Photoshop Editing Software
- In 1987, brothers Thomas, a grad student, and John Knoll, a special effects artist for George Lucas' Industrial Light and Magic, began working on the foundation for an image editing software program. In 1988, their labors resulted in Image Pro, Photoshop's forerunner, which they sold 200 copies of to Barneyscan, a scanner manufacturer. Following an unsuccessful attempt to sell the software to Aldus, the Knolls won the executives at Adobe over. Adobe Photoshop 1.0 was released in February 1990.
- Since its introduction in 1990, Photoshop has been upgraded 13 times. Adobe identified the editions by the software's name followed by the version number (1.0, 2.0, 3.0, etc.) from 1990 to 2002. Following the release of Photoshop 7.0 in 2002, the company decided to combine its most popular desktop publishing applications, such as Photoshop, InDesign and Illustrator, into one package: Creative Suite. Creative Suite was released in 2003 and has undergone five version upgrades since, though the CS5.5 package contains the CS5 version of Photoshop.
- Photoshop gives you the tools needed to perform a variety of image-manipulating and editing functions, such as recoloring, brushing and cropping. These processes are performed by using one of the program's various tools, including the magic wand, the pen tool, the brush tool and the gradient tool.
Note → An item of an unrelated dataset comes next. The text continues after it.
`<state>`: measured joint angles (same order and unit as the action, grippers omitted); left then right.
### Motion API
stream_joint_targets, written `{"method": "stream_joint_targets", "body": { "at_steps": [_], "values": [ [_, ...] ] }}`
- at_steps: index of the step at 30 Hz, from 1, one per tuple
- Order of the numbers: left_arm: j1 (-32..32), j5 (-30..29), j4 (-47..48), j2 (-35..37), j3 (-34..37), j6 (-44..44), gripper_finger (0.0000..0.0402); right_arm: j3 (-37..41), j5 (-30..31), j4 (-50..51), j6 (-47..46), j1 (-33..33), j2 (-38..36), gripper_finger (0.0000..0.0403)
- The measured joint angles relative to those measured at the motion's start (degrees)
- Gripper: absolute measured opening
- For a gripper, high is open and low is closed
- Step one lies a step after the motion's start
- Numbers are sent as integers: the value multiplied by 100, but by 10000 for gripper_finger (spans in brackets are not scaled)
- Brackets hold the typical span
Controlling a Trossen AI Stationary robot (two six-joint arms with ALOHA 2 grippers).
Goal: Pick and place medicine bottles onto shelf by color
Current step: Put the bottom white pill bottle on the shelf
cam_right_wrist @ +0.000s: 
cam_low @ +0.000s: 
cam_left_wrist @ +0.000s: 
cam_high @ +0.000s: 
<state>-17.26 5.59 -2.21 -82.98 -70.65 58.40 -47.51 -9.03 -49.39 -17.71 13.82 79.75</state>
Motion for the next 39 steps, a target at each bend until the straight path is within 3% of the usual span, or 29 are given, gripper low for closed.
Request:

Photoshop also enables you to perform several photographic coloring tasks, such as blending background and foreground color and converting color images to black and white, or grayscale. The software also allows you to "path" objects within a photo. A "pathed" object is a section of the photo that has had all other image elements removed, or cropped, leaving just the element, regardless of shape.
- At the time of publication, Photoshop is the world's top-selling digital image editing software application. A few companies have attempted to cut into Photoshop's supremacy, including GNU Image Manipulation Program (GIMP), Pixelmator and Corel Painter. Thomas Knoll, co-creator of Photoshop, remains involved in the development of Photoshop, aiming to keep it at the forefront of the industry's development. As of 2011, Thomas Knoll manages Adobe's Camera Raw plug in for Photoshop.